→ EXERCISE
Repeat the data below word for word.

---

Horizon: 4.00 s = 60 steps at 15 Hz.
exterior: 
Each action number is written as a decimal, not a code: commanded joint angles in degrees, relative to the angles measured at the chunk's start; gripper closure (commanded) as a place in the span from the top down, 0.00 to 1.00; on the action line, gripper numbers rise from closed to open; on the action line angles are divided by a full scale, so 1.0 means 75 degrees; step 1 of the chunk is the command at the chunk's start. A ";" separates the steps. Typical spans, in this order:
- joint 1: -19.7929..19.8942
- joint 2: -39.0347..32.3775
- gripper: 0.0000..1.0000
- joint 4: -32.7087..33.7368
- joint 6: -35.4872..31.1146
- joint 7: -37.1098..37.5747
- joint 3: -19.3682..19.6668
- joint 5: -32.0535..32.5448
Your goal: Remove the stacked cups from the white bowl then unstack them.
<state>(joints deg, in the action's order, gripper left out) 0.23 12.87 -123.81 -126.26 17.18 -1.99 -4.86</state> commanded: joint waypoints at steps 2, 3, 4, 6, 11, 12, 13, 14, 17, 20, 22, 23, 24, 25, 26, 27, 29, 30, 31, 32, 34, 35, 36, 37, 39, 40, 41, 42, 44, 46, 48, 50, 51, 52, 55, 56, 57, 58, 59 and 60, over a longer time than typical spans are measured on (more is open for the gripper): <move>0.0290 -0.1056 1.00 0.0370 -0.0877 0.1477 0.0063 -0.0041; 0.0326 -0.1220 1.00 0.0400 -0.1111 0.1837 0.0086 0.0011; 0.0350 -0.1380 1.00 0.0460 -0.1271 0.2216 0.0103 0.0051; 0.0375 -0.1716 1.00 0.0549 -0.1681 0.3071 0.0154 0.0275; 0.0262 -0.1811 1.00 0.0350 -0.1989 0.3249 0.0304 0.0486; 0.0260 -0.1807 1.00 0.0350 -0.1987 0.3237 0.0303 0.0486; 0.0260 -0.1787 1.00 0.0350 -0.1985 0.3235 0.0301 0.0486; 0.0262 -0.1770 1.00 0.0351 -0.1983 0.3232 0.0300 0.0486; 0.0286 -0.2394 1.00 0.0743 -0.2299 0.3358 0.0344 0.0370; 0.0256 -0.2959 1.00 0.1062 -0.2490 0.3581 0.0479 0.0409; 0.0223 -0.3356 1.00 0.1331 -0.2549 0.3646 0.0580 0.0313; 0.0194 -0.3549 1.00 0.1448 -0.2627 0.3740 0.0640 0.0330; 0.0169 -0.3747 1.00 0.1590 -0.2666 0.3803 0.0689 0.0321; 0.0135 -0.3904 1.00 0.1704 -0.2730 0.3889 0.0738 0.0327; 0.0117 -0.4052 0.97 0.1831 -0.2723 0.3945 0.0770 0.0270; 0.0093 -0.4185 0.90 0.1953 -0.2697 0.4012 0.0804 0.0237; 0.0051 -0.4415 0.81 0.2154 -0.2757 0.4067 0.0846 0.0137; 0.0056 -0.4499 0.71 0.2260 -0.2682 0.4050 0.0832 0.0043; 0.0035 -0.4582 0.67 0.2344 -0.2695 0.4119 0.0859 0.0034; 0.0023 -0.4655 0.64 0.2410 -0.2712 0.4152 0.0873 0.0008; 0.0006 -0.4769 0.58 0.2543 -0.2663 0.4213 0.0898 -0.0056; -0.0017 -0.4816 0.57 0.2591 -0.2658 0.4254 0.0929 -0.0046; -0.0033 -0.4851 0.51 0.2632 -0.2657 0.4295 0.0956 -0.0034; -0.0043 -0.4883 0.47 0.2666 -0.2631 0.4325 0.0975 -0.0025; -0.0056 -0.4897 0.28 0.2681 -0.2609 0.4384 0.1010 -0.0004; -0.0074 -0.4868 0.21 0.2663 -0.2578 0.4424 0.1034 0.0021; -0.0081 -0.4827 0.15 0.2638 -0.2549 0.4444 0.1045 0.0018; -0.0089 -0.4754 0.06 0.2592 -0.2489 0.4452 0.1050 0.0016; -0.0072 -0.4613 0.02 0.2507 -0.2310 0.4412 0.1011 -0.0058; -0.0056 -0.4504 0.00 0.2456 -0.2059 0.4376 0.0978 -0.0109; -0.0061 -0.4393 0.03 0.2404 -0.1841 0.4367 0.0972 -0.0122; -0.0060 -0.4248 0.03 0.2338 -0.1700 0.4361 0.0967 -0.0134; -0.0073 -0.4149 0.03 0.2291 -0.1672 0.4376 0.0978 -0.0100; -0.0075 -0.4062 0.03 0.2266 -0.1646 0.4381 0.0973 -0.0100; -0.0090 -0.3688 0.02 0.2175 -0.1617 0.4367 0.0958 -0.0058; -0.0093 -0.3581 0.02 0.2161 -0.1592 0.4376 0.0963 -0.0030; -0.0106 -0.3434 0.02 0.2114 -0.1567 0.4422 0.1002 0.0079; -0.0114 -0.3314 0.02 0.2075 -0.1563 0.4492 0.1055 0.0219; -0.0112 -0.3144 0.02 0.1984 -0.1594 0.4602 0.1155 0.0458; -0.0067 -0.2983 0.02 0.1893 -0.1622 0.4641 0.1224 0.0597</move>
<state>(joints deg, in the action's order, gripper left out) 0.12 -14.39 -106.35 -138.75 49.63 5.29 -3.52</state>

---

→ EXERCISE SOLUTION
Horizon: 4.00 s = 60 steps at 15 Hz.
exterior: 
Each action number is written as a decimal, not a code: commanded joint angles in degrees, relative to the angles measured at the chunk's start; gripper closure (commanded) as a place in the span from the top down, 0.00 to 1.00; on the action line, gripper numbers rise from closed to open; on the action line angles are divided by a full scale, so 1.0 means 75 degrees; step 1 of the chunk is the command at the chunk's start. A ";" separates the steps. Typical spans, in this order:
- joint 1: -19.7929..19.8942
- joint 2: -39.0347..32.3775
- gripper: 0.0000..1.0000
- joint 4: -32.7087..33.7368
- joint 6: -35.4872..31.1146
- joint 7: -37.1098..37.5747
- joint 3: -19.3682..19.6668
- joint 5: -32.0535..32.5448
Your goal: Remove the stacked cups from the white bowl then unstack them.
<state>(joints deg, in the action's order, gripper left out) 0.23 12.87 -123.81 -126.26 17.18 -1.99 -4.86</state> commanded: joint waypoints at steps 2, 3, 4, 6, 11, 12, 13, 14, 17, 20, 22, 23, 24, 25, 26, 27, 29, 30, 31, 32, 34, 35, 36, 37, 39, 40, 41, 42, 44, 46, 48, 50, 51, 52, 55, 56, 57, 58, 59 and 60, over a longer time than typical spans are measured on (more is open for the gripper): <move>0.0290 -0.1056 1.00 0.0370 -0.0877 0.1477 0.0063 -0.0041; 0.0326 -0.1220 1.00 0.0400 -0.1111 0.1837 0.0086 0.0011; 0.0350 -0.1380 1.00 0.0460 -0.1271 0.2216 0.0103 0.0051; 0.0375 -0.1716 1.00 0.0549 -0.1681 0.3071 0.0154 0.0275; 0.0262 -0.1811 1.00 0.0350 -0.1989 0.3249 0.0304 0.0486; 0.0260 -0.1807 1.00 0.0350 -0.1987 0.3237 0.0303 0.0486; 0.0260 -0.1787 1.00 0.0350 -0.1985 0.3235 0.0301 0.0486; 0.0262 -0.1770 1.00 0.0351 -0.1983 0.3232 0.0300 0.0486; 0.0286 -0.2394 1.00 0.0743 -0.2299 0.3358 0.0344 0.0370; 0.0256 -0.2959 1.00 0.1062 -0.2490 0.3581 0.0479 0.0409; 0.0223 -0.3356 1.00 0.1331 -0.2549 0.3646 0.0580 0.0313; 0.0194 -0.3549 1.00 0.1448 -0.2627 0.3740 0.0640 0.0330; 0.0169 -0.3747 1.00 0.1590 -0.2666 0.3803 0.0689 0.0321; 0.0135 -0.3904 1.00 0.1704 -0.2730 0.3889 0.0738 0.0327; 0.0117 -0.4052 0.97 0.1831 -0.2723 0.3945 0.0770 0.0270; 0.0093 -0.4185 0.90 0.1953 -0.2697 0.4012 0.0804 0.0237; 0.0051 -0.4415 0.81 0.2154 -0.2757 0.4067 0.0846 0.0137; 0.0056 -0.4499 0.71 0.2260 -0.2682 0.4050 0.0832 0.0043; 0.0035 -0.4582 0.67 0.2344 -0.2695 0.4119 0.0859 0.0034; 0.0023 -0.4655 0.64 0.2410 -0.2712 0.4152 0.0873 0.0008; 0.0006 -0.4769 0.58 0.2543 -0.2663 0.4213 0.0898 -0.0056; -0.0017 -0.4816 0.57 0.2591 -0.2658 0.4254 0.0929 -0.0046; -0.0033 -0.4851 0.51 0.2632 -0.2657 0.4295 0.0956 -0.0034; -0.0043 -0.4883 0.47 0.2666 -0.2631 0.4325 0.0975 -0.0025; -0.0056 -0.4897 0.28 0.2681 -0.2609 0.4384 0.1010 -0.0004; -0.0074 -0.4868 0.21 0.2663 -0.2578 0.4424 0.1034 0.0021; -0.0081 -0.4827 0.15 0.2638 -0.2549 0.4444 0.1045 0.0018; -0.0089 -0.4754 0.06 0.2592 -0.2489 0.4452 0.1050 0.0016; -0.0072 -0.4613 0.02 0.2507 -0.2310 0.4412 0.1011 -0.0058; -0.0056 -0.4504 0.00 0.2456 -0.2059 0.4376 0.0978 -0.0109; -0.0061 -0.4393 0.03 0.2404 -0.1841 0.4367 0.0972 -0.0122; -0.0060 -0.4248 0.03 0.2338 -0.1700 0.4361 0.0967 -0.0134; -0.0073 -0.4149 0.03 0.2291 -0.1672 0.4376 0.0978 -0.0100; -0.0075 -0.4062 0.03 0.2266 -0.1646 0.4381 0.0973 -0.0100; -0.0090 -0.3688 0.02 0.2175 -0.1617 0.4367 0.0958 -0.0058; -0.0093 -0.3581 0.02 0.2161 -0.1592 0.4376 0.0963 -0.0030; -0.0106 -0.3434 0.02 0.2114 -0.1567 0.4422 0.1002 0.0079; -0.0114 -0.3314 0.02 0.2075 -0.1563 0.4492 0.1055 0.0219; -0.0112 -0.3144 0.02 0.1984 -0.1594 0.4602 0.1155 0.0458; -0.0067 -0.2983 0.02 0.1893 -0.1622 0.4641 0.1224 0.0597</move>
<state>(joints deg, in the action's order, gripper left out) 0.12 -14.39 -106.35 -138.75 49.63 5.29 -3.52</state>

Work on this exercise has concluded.